Work instruction ->
What is the number of lines below that hold "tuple"? Answer with that number only.

**** Entries provided

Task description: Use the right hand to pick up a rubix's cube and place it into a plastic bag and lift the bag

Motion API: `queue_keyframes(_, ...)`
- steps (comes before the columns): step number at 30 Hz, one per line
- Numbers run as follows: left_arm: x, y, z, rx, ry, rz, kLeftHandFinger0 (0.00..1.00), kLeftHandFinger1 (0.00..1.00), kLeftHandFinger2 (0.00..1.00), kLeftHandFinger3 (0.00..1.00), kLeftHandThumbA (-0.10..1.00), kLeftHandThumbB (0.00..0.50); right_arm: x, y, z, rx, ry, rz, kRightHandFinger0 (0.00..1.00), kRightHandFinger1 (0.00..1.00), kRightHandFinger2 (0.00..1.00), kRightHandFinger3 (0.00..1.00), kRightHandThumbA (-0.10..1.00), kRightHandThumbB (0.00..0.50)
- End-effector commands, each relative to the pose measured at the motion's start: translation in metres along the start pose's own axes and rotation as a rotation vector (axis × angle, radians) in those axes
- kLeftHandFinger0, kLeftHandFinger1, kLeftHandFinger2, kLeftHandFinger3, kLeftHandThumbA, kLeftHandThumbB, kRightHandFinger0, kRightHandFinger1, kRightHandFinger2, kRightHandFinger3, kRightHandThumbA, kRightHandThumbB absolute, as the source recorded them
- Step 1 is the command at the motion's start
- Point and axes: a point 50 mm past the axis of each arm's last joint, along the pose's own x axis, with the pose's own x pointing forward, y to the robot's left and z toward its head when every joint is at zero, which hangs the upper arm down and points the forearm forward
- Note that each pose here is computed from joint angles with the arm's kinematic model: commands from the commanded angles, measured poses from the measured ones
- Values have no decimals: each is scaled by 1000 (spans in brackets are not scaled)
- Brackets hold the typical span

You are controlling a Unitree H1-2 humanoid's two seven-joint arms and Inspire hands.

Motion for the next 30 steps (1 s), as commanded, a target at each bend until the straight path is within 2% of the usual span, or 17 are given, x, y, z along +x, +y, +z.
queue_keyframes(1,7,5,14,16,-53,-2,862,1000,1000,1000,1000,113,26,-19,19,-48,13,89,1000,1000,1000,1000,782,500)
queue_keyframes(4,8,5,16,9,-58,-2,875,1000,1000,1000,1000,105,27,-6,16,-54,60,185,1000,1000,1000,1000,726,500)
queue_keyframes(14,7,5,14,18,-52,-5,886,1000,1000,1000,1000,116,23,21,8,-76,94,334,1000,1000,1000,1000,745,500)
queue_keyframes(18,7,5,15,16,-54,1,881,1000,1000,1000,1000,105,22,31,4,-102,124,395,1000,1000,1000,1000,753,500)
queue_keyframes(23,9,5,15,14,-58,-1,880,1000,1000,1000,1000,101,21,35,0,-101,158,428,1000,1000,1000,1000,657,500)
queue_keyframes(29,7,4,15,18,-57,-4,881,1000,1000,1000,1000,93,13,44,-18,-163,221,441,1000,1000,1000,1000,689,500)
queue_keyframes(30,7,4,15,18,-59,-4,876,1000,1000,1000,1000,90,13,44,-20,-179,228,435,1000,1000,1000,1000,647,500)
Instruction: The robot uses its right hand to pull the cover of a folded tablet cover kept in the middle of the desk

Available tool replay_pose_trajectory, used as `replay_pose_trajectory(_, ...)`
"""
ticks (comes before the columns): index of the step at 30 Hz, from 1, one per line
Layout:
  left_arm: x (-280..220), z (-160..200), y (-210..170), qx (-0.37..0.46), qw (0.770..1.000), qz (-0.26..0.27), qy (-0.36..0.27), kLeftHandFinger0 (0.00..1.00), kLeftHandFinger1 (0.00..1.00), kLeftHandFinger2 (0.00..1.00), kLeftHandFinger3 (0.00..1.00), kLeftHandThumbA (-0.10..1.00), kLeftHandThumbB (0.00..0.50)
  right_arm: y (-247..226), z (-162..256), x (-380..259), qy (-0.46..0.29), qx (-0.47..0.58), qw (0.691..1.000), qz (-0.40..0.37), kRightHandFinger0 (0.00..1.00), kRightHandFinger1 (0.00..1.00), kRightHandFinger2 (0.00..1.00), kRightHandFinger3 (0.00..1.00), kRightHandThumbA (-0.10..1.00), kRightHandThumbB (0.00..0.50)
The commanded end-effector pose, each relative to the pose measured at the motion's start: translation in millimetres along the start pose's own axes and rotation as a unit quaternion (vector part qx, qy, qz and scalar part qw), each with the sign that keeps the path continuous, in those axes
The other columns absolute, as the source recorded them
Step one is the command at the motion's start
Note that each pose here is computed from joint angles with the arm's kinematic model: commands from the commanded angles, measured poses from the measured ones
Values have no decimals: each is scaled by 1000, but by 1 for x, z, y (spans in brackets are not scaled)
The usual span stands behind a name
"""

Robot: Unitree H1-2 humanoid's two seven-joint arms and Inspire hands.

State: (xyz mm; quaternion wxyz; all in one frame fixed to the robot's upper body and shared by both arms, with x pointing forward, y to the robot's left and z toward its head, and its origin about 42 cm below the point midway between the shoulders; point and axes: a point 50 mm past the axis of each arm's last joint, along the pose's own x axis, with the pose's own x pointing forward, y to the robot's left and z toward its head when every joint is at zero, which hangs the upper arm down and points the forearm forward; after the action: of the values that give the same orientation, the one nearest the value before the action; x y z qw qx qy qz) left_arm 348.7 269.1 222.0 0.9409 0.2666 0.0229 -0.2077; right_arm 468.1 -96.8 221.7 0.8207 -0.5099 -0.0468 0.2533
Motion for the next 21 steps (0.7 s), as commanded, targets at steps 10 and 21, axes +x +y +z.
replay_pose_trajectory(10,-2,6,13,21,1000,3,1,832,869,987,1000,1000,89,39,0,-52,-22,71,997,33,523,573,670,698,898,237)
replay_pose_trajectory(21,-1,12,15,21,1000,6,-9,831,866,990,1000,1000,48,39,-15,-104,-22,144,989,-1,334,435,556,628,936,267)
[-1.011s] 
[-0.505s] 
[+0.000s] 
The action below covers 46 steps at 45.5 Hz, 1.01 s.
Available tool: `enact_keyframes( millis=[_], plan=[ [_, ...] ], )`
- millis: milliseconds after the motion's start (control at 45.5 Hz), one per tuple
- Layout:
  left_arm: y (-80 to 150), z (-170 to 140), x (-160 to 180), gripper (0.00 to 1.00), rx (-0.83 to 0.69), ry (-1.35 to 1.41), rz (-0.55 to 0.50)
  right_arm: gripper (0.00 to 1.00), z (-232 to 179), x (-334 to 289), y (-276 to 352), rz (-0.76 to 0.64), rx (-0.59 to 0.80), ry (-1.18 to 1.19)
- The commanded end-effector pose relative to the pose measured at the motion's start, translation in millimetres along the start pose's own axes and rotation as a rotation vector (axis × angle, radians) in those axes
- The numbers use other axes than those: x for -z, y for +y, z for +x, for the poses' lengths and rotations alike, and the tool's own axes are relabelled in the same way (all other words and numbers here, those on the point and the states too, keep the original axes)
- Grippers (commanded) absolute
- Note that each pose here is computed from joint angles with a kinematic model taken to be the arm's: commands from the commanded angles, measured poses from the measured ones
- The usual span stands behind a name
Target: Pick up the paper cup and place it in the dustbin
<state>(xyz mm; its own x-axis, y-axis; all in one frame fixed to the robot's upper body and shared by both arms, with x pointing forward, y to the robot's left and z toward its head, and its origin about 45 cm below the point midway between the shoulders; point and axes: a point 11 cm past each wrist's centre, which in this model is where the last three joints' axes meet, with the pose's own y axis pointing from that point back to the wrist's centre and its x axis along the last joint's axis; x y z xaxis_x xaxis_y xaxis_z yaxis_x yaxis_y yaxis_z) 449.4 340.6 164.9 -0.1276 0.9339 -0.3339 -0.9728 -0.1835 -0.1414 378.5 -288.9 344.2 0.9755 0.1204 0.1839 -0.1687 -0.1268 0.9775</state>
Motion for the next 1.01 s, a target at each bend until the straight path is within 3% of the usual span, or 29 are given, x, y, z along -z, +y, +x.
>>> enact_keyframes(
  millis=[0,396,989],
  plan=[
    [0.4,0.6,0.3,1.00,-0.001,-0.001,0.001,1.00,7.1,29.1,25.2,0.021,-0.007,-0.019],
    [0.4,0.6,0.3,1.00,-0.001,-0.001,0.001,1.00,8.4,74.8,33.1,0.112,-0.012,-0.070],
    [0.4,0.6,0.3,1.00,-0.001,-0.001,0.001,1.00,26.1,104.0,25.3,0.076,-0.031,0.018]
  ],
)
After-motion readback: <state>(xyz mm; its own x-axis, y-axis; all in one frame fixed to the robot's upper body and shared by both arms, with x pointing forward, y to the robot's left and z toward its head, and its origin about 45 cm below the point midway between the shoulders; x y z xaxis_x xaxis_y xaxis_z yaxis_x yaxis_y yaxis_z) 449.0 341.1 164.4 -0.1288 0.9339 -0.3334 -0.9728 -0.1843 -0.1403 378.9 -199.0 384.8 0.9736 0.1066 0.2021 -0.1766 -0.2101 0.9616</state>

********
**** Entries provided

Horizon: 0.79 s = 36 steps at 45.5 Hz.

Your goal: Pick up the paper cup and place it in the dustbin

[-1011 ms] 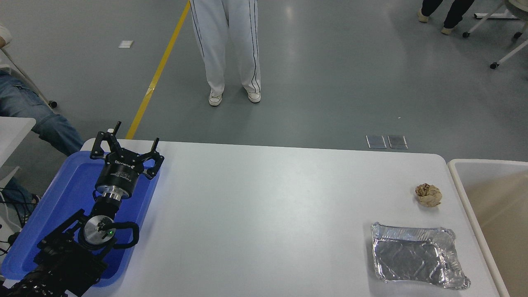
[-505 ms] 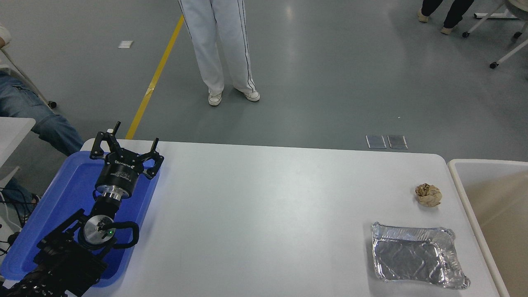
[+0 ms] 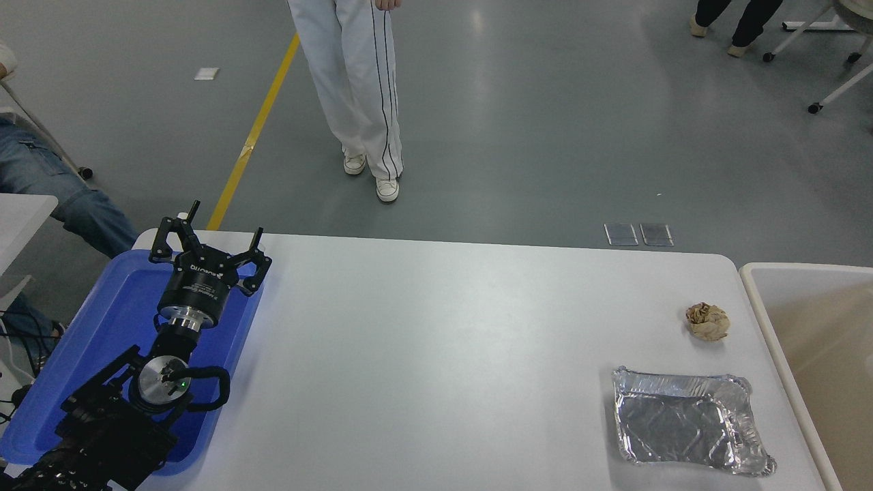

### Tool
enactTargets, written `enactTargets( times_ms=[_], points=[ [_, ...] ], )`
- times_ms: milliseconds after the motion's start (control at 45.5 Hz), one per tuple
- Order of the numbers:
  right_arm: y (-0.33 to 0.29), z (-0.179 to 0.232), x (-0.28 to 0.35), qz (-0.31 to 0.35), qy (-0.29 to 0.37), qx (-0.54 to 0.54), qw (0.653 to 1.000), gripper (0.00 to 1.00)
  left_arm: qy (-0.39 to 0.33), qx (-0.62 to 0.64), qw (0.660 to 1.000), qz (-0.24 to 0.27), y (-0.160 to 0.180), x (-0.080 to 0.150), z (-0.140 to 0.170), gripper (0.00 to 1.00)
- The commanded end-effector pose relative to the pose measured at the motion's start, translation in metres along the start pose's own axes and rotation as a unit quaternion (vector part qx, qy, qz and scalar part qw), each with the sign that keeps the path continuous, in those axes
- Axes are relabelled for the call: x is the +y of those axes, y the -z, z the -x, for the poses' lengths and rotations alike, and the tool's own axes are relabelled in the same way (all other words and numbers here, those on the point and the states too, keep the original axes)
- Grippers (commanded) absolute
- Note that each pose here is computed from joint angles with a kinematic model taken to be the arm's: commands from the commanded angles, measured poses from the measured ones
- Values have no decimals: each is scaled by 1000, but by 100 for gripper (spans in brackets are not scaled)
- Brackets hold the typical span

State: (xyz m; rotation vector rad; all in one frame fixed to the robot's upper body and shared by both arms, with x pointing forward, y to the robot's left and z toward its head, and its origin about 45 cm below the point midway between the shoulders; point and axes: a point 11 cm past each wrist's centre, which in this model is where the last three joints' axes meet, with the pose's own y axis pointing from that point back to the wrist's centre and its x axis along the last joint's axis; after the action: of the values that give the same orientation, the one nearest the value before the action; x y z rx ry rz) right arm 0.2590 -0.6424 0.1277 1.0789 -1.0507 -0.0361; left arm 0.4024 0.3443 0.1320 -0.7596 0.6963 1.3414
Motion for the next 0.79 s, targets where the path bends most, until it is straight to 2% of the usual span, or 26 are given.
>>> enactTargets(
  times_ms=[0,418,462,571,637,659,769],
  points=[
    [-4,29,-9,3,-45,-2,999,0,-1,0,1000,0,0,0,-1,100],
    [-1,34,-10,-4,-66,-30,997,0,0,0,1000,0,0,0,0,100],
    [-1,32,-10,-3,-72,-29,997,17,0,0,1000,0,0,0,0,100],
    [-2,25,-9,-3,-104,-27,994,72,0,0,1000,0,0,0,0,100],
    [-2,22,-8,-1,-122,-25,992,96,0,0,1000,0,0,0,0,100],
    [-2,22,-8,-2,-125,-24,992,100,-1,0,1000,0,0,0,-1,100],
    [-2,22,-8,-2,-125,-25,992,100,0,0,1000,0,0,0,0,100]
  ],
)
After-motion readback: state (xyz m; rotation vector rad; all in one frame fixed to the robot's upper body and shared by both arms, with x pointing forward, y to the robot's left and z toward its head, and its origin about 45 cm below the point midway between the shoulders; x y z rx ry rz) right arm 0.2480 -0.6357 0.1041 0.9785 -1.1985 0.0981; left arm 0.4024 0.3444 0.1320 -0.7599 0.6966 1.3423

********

Answer below ->
2